Key Considerations for a B2P Business Model
Below are practices and tools that should be very familiar to B2B marketers. Here are some common practices that lean toward a B2P mindset.
- Personas: These composite profiles that identify each ideal prospect are ways that you can move beyond selling to a “business title.” Personas are created by walking you, the seller, step-by-step through exercises that explore and test how well you know each person in the buying process. It highlights their preferences, communication styles, challenges, and aspirations and identifies ways your company can communicate more effectively, and on a human level.
- Messaging: Every brand should have its own story, and the focus should always be on the customer, not the brand. Participating in a deep-dive exploration such as a Brand Story exercise can help pinpoint your customers’ specific challenges and examine how your brand rises to meet and address those challenges and the best ways to connect and communicate with each buyer.
- Website: Your website is the place where all of your marketing efforts lead. The B2P element here is ensuring that everything on your website is delivering a user-centric experience. Beyond optimizing functionality so that all buyers can find the information and resources they need, it means considering each persona you’ve created and tailoring your content to their preferences. This will ensure that they know how to take the next step and engage with you.
- Sales Enablement: Once you know who you’re selling to, the next step is to create a solid strategy that appropriately empowers your sales team.

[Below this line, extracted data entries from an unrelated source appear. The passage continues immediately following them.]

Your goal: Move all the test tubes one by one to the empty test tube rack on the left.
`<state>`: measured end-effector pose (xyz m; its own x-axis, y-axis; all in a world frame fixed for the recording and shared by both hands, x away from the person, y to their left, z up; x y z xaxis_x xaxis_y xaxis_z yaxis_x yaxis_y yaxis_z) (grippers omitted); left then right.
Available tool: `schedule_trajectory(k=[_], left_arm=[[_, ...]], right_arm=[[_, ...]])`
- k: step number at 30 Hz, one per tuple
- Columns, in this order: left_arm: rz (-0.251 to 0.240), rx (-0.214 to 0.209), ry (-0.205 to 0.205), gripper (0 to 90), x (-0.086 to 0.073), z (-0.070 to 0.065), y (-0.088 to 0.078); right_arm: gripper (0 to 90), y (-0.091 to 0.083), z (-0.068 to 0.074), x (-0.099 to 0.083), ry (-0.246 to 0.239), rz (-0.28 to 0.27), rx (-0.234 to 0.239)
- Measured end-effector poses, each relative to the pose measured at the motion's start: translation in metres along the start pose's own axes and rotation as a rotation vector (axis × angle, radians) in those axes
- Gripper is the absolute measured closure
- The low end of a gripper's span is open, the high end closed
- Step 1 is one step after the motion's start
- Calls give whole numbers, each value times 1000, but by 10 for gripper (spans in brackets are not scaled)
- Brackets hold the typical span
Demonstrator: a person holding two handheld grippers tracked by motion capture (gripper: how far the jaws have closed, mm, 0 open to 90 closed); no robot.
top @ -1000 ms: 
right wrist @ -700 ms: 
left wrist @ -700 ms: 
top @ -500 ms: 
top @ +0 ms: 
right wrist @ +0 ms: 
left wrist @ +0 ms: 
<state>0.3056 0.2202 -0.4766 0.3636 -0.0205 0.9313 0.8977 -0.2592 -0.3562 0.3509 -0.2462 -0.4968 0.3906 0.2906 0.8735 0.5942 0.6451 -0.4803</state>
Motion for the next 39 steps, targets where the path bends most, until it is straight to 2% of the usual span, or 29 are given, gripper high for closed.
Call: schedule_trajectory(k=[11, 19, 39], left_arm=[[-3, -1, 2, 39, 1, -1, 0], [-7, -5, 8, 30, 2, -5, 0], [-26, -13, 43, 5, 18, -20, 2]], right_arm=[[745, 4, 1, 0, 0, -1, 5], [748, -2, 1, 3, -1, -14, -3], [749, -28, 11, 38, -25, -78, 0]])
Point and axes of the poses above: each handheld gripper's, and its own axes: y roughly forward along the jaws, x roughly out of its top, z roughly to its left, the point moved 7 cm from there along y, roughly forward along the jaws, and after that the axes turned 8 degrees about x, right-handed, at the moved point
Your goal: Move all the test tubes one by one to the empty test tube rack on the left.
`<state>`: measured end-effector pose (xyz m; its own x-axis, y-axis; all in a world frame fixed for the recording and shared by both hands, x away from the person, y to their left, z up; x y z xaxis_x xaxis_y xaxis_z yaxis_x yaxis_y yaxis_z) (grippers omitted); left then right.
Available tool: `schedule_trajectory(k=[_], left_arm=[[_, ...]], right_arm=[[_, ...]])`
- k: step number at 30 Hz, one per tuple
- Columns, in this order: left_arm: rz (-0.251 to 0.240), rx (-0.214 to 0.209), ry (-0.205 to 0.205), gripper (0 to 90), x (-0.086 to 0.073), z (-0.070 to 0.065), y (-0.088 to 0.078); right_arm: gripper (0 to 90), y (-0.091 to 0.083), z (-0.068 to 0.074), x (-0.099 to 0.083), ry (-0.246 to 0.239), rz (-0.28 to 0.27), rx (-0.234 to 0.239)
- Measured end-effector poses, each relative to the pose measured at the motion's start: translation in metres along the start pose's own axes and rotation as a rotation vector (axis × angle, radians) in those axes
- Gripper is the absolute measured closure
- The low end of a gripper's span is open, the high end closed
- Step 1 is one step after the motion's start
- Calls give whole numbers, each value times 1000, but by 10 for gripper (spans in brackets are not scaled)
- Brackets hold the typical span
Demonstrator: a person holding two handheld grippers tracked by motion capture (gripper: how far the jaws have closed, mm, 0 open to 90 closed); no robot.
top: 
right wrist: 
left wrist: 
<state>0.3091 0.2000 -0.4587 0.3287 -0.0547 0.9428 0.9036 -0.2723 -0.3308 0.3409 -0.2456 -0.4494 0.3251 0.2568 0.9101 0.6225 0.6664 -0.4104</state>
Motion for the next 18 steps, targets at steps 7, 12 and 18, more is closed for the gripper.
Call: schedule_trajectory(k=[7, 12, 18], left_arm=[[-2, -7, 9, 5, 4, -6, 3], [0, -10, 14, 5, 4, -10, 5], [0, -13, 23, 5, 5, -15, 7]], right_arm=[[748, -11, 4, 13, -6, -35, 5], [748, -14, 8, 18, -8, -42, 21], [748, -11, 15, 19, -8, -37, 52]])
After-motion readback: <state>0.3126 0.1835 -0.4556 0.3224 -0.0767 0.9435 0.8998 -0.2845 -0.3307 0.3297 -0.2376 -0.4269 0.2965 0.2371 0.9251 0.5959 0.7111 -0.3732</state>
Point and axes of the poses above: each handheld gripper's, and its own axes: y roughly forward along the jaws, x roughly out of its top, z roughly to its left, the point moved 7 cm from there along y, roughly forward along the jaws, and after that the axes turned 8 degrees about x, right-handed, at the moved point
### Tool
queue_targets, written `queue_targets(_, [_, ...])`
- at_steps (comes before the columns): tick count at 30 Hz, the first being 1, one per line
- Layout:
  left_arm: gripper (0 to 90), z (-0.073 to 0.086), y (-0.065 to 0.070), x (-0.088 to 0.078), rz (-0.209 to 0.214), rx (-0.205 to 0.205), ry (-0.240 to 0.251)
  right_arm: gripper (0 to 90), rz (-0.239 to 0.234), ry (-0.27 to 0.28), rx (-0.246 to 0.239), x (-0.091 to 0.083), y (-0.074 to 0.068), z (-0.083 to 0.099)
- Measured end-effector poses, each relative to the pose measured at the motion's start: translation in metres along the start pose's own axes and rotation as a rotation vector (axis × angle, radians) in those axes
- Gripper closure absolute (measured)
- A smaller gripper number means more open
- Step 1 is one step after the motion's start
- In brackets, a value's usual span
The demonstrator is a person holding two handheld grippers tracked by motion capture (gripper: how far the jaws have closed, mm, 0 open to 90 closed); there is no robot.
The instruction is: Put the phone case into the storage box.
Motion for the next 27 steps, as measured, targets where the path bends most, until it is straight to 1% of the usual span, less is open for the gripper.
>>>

Sales enablement tools—content, technology, and processes—provide a more customer-centric experience that can maximize marketing and deliver significant ROI. Last month, Minds On dedicated an entire blog post to this subject alone.
Benefits of Considering B2P
- Human touch: It’s simple; the more personalized the content, the more genuine the connection, the more impact. Data shows that B2B customers are twice as likely to consider a brand that makes a personal appeal over an overtly professional one. Testimonials that are specific and sincere, for instance, are more effective than company claims alone.
- Better targeting: Understanding the decision-making pattern of each target audience, while labor intensive in the beginning, generates great benefits that pay off in the long run. This allows you to reach beyond mere awareness and consideration campaigns and tap into something deeper.
- Standing out: With so much potential exposure and emphasis on following trends, brands in the same industry can begin to look alike. It is essential to differentiate yourself in a crowded field. Utilizing the tools and strategy will organically lead to appropriately personalized language and images that best reflect and appeal to your specific audience.
Easy actions you can take today
- Small opportunities for greater engagement: Utilizing a chat feature on your homepage is a way to spark a conversation, especially with a new visitor. Social media posts that pose a question or invite followers to contribute to the conversation are significantly more engaging than ones that merely promote goods and services.
- Provide more value: As businesses continue to be cautious, people still want to be connected. Find something you can offer for free. Thought leadership pieces like blogs and white papers can boost your reputation as an innovator in your field. Providing access to useful tools or free trials can help you gain a reputation as a generous organization.
- Organizing data: It’s one thing to create personalized materials; it’s another to effectively utilize them on an ongoing basis. There’s no need to start from scratch for every new campaign or call for materials. Create a database that can be easily accessed at the start of every new campaign that will serve as a storehouse for high-quality, tested insight.